Tensorflow Version:  2.0.0-dev20190305
Using Eager Execution?:  True


In [2]:
# First lets make sure we are operating on GPU
if not tf.test.gpu_device_name():
    print('No GPU found. Please use a GPU to train your neural network.')
else:
    print('Default GPU Device: {}'.format(tf.test.gpu_device_name()))

No GPU found. Please use a GPU to train your neural network.


## About the data

The data I am using for this tutorial comes from the last article I referenced above, which contains roughly 130K english and french sentence pairs that use a relatively small number of words, making it an excellent small dataset to play with!  However, we are only going to use the english sentences, and translate as many as we can into russian using the wonderful Yandex Translate API.

## Defining our Helper Functions

First we need to define our function to load our sentences from the needed text file:

In [3]:
# Defining our reading function for pulling in data
def load_data(path):
    with open(path, 'r', encoding='utf-8') as file:
        data = file.read()
    return data

Now we need a helper function to pad our punctutation with whitespaces so our model treats them as separate tokens!

In [4]:
# Looks like we need to whitespace the punctuation
def whitespace_punct(sent_list):
    whitespaced = [re.sub('([.,!?;()"])', r' \1 ', x).strip() for x in sent_list]
    whitespaced = [re.sub('\s{2,}', ' ', x).strip() for x in whitespaced]
    whitespaced = [x.replace('-',' - ') for x in whitespaced]
    return whitespaced

Now lets load our english sentences into memory and take a look at what we are dealing with:

In [5]:
# Importing our small english vocab
eng = load_data('small_vocab_en.txt')
print('Number of characters: ', len(eng))
eng = eng.split('\n')
print('Number of sentences: ', len(eng))

Number of characters:  9085267
Number of sentences:  137861


## Using Yandex Translate

Now that we have our english sentences, we need to use the `yandex-translater` package to access the Yandex Translate API for Python to translate each of our sentences.  Note that there is a 10 million character free limit per month to use this API, so I will use as many sentences as can be translated in time!  Note that there are some requirements to using the translation results that can be seen here:

https://tech.yandex.com/translate/doc/dg/concepts/design-requirements-docpage/

In [None]:
# Using Yandex translater to create our target corpus
# Determining how many we need
rus = load_data('small_vocab_ru.txt')
rus = rus.split('\n')
rus_transl = rus

start_word = len(rus_transl)
print('Starting at position', start_word)

# Doing the translation
from yandex.Translater import Translater
tr = Translater()
tr.set_key('get your own API key!')
tr.set_from_lang('en')
tr.set_to_lang('ru')

for i in range(start_word, len(eng)):
    #print(i+1)
    tr.set_text(eng[i])
    rus_transl.append(tr.translate())

Now that we have translated as many sentences as possible, we will save the results for persistence:

In [None]:
# Saving our translations to a txt file
if len(rus_transl) != 0:
    f = open('small_vocab_ru.txt','w', encoding = 'utf-8')
    f.write('\n'.join(rus_transl))
    f.close()
    print('Saved Translated Data!')
else:
    print("Whoops, looks like the existing Russian corpus isn't loaded!")
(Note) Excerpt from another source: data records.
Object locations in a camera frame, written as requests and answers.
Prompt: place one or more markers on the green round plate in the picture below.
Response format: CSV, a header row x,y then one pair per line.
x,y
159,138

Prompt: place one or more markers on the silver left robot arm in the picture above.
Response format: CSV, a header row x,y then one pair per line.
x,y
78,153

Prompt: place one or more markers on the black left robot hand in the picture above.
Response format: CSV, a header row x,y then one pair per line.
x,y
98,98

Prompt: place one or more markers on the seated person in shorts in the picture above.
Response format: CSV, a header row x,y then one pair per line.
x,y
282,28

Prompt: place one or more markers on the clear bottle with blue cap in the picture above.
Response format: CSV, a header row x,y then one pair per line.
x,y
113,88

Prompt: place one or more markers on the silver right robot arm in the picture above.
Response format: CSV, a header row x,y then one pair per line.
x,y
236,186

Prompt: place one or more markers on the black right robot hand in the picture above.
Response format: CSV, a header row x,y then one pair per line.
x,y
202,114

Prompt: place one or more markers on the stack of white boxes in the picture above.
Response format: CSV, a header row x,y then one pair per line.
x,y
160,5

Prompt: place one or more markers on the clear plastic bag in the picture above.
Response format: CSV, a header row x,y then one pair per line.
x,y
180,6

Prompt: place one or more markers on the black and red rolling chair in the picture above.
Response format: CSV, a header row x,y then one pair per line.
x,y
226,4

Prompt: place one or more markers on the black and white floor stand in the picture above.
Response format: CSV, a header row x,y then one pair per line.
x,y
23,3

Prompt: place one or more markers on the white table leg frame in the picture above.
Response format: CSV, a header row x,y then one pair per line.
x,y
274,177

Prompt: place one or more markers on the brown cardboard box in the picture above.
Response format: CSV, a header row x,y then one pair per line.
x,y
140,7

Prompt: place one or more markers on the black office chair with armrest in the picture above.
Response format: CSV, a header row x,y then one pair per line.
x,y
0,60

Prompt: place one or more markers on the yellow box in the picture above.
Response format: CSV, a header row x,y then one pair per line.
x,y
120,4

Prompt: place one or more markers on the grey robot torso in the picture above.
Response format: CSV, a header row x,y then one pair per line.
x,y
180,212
Now lets load our data back into memory and take a look at a sentence pair to see if our data is aligned properly:

In [6]:
# Lets compare lines and make sure everything is correct
eng_test = load_data('small_vocab_en.txt')
rus_test = load_data('small_vocab_ru.txt')
eng_test = eng_test.split('\n')
rus_test = rus_test.split('\n')
max_len = min([len(eng_test),len(rus_test)])
random_line = random.sample(range(0,max_len),1)[0]
print(eng_test[random_line])
print(rus_test[random_line])
# Everything looks fine and lined up, we probably just need more data

he thinks it's easy to translate english to portuguese .
он думает, что это легко переводить с английского на португальский .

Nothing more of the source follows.